70年代以降のGibsonロゴの変遷
ヘッドストックに輝くGibsonロゴは50年代から少しずつ形を変えてきました。今回はカラマズー工場のレフトオーバーパーツの中から70年代以降のロゴにクローズアップします。
目次
70年代にエレキギターを始めた人たちにとって、ヘッドストックに燦然と輝く「Gibson」の6文字は夢のブランドとしてだけでなく、いつか手に入れたい憧れのギターとして脳裏に焼き付いていると思います。今日では比較的安価なギブソン・ギターが店頭にならび、中古だと新品の国産楽器よりも安価な場合がありますから、「Gibson」の文字が持つ意味合いも変わってきているかもしれません。
ご存じの通り、レスポール・スタンダードに搭載されてきた白蝶貝のGibsonロゴは、50年代、60年代、70年代、80年代と徐々に形を変えてデザインされてきました。
70年代のGibsonロゴ
70年代のロゴは少し「くにゃくにゃ」した感じの字体です。68年のレスポール・ゴールドトップはオープン・オーですから年代的には70年に入ってからになります。
角ばったクローズド・オー
一方で71年のレスポール・スタンダード・リイシュー(ゴールドトップのコンビネーションタイプ)は、同じクローズド・オーでも次の画像のように角ばったロゴになります。
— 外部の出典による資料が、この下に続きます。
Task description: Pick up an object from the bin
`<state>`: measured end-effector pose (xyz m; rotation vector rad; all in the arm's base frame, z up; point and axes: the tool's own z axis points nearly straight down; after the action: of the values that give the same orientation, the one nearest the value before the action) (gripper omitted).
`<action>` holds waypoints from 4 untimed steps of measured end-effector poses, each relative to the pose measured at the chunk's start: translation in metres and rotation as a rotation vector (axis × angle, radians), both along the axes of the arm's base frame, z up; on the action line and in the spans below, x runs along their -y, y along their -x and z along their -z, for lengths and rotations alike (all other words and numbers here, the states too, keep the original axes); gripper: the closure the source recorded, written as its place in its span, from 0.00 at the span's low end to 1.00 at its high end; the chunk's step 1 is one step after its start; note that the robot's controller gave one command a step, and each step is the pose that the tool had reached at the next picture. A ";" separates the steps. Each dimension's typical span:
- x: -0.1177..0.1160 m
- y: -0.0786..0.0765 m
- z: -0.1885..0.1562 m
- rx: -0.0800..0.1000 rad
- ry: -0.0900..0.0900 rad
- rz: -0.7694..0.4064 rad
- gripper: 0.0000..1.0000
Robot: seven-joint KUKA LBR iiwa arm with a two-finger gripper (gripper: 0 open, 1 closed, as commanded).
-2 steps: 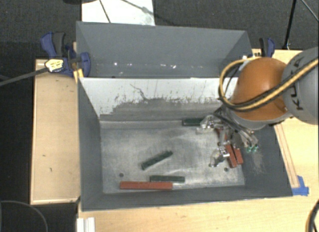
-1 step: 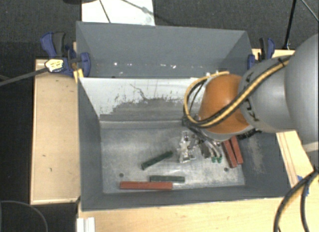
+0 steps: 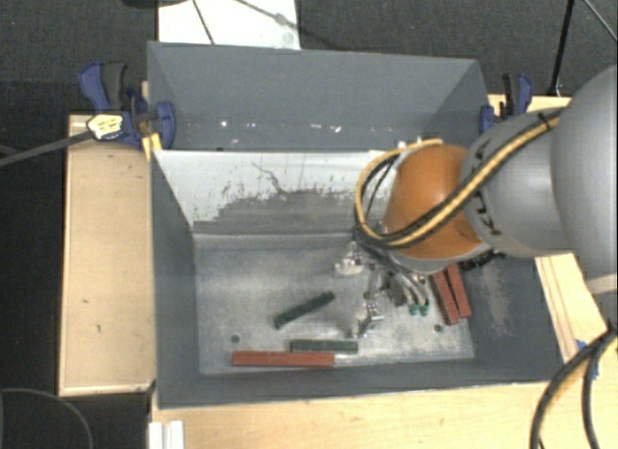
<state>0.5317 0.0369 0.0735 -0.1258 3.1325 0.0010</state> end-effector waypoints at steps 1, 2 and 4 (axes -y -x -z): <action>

このロゴは80年代前半のLes Paul 80シリーズまで続きました。
小ぶりなアッパーリンク・オー
一部59 Vintageなどはマスキングされたオープン・オーが復活しますが、82 StandardやLeo's Vintageなどからは、アッパーリンク・オーと呼ばれる比較的小ぶりなタイプに移行します。
悪名高きマスキング・ロゴ
実は60年代後半には、一時期とても横着した「マスキング・ロゴ」が存在しています。このタイプは時間とともにマスキングの黒ペイントが剥がれアウトラインだけの白蝶貝がむき出しになっているものも多く、一時は「偽物」と誤解されていた時代もあります。
ヘッドストック・ロゴの取り付け工程
先程の画像の突き板はカラマズー工場のレフトオーバーパーツですが、このロゴはHollywood(柊)の突き板に事前に前工程として取り付けられたのがわかります。ギブソンのロゴは70年代初期にベークライトの突き板に変更されるまでは、一貫してこの工程を踏んでいますので、ヘッドに突き板を取り付けてからインレイを埋めているという解釈は間違いです。マスキングのロゴのアウトラインは、画像右下の白いシールで、あらかじめロゴを抜けるようになっています。この工程を理解すると、50年代のGibsonロゴが白蝶貝の原型と、マスキングされた形状に若干のずれがあるのが理解できますね。
カラマズー工場のレフトオーバーパーツは、当時のギブソンの生産工程を紐解くのに重要な情報を与えてくれます。まさに考古学のようなプロセスですが、その一つ一つの研究がマニアにとっては新しい発見の連続です。
レフトオーバーパーツが多数あったクラウン・インレイ
最後にご紹介するのはクラウン・インレイです。レフトオーバーパーツにこのクラウン・インレイがたくさん入っていたのは不思議です。もしかするとギブソン社はLes Paul氏との再契約ができない場合には、60年代中期に限定で復刻したクラウン・インレイ・レスポールのように、SGやES-335のようなレスポールをイメージしていたのかもしれません。